Sequins and feathers are business attire for the drag-queen performers in “Dorian’s Closet.” In an early number in this new musical from Rep Stage, the divas regale a New York nightclub, tossing off verses that, essentially, advise the clientele against romanticism. “I got a job to do/ I’m workin’ here,” the showgirls sing, displaying hard-bitten professional pragmatism.
The line “I’m workin’ here” might almost be the motto of this methodical musical, which features a book and lyrics by Richard Mailman and music by Ryan Haase. Loosely based on a true story involving a violent death, a macabre discovery and a charismatic female impersonator, the tale has mystery and razzle-dazzle, and Haase’s score is infectiously moody. But the lyrics can be flat and the dialogue scenes often register as planned-out and stilted.
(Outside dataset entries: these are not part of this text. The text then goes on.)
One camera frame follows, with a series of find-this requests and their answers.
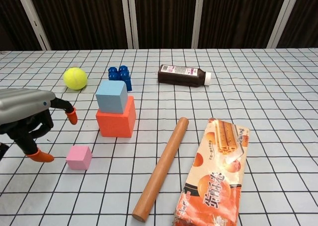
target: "black curtain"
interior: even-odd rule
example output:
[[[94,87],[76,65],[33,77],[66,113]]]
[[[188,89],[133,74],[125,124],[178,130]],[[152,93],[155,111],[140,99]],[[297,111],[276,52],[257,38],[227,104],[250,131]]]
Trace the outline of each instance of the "black curtain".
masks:
[[[139,48],[191,48],[196,0],[135,0]]]
[[[0,0],[0,51],[5,50],[41,50],[20,0]]]
[[[125,49],[122,0],[32,0],[53,50]]]
[[[199,48],[266,48],[284,0],[204,0]]]
[[[277,47],[318,47],[318,0],[296,0]]]

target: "bottle label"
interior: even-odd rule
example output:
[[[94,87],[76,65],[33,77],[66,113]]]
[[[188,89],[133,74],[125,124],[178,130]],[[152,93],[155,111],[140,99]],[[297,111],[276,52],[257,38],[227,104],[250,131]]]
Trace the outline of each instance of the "bottle label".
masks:
[[[198,69],[196,68],[187,68],[179,66],[166,66],[164,65],[161,69],[161,72],[181,74],[181,75],[198,75]]]

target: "wooden rolling pin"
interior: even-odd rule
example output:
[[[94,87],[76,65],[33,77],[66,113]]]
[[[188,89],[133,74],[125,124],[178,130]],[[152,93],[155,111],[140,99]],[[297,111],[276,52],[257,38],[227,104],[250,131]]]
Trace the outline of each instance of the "wooden rolling pin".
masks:
[[[172,161],[178,151],[188,124],[189,120],[184,117],[178,120],[160,160],[158,161],[142,195],[139,198],[139,201],[134,208],[132,215],[135,219],[145,222],[148,218],[149,212],[155,203],[159,190],[171,167]]]

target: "yellow ball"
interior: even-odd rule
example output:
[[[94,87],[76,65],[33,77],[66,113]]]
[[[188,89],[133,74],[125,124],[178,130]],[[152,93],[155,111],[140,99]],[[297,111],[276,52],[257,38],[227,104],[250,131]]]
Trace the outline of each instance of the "yellow ball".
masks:
[[[64,83],[73,90],[79,90],[87,85],[86,73],[78,67],[73,67],[64,72]]]

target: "wafer roll package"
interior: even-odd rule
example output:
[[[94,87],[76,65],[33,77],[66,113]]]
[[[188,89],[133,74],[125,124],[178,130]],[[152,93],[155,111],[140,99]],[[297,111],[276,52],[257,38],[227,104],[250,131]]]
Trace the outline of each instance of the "wafer roll package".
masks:
[[[249,129],[209,119],[179,198],[174,226],[236,226]]]

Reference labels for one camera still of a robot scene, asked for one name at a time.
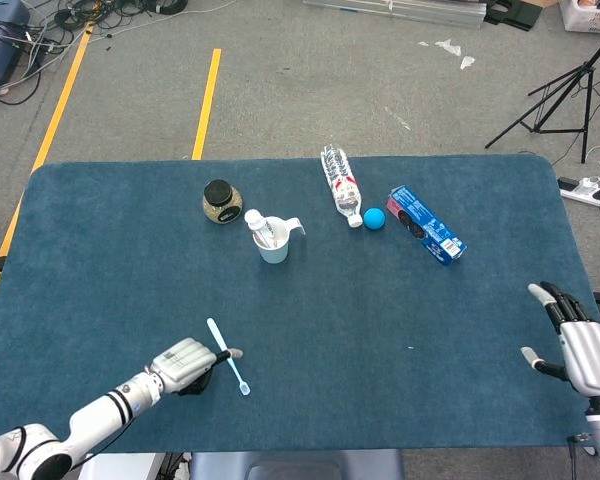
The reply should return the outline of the left five-finger robot hand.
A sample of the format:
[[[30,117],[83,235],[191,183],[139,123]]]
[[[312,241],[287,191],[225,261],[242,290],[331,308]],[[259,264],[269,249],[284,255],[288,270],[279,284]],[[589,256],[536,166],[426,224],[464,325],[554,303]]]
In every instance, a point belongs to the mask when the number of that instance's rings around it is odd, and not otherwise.
[[[179,396],[201,395],[216,365],[242,356],[241,350],[228,347],[222,347],[219,353],[214,353],[199,341],[188,337],[155,357],[145,371],[158,381],[161,392]]]

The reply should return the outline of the right five-finger robot hand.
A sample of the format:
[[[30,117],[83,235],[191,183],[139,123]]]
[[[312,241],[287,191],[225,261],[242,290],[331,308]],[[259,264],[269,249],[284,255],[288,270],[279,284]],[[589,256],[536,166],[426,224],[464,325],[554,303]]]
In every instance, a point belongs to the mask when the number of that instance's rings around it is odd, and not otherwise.
[[[527,286],[545,309],[557,334],[563,363],[552,364],[532,348],[521,353],[532,369],[568,382],[581,395],[600,397],[600,322],[593,320],[572,295],[546,281]]]
As directed in less-than-flowing fashion by Joseph W. Ritsch, “Dorian’s Closet” labors sedulously to explain its subject — and you can feel the effort.
The show’s eponymous central character is Dorian Corey, a female impersonator and designer who appeared in the 1991 documentary “Paris Is Burning,” about New York drag balls, avenues for wildly creative expression by members of the African American and Latino gay and transgender communities. After Corey died in 1993, a mummified corpse with a gunshot wound was found in her closet. While speculating on how the body might have wound up there, the musical strives to probe the aspirations behind Corey’s life and career.
Stephen Scott Wormley brings poise and charisma to the role of Dorian. But he can’t compensate for the fact that, as written here, Dorian’s dreams and yearnings — for fame and love — register as a little generic. (As the character sings at one point: “I’m gonna be famous/ I’m gonna shine bright.”)
Dwayne Washington is delightful as the regal and withering Pepper LaBeija, Dorian’s friend and rival, and James Thomas Frisby (who sings beautifully) packs bounce into the role of Jesse Torres, another colleague at Sally’s Hideaway, the New York nightclub. Tiziano D’Affuso, Ian Anthony Coleman and Richard Westerkamp ably channel additional showgirls. All of these characters look smashing in the glamorous gowns and statement footwear whipped up by costume designer Sarah Cubbage.
But the production often lacks flow, with choppy transitions, and characters moving or standing stiffly within the scenes. An exception to the un-supple aesthetic is “Pay the Tab,” during which the showgirls play peekaboo through panels in the dreamlike collages of doors that flank the stage. (Daniel Ettinger designed the set, and an unseen five-piece band provides accompaniment.)
Haase’s music captures the zest of Dorian and her colleagues and the vulnerable position they hold in society. Unlike some aspects of this show, the score does its job with fluency and flair.
Dorian’s Closet. Book and lyrics by Richard Mailman; music by Ryan Haase. Directed by Joseph W. Ritsch; musical direction, orchestrations and additional music, Stacey Antoine; choreography, Rachel Leigh Dolan; light design, Joseph Walls; sound, Mark Smedley; properties, Mollie Singer; fight choreography, Jenny Male. With Keith Richards and Jay Adriel. About 2 hours and 20 minutes. Through May 14 at the Horowitz Visual and Performing Arts Center,on the campus of Howard Community College 10901 Little Patuxent Pkwy., Columbia, Md. $15-40. 443-518-1500. repstage.org.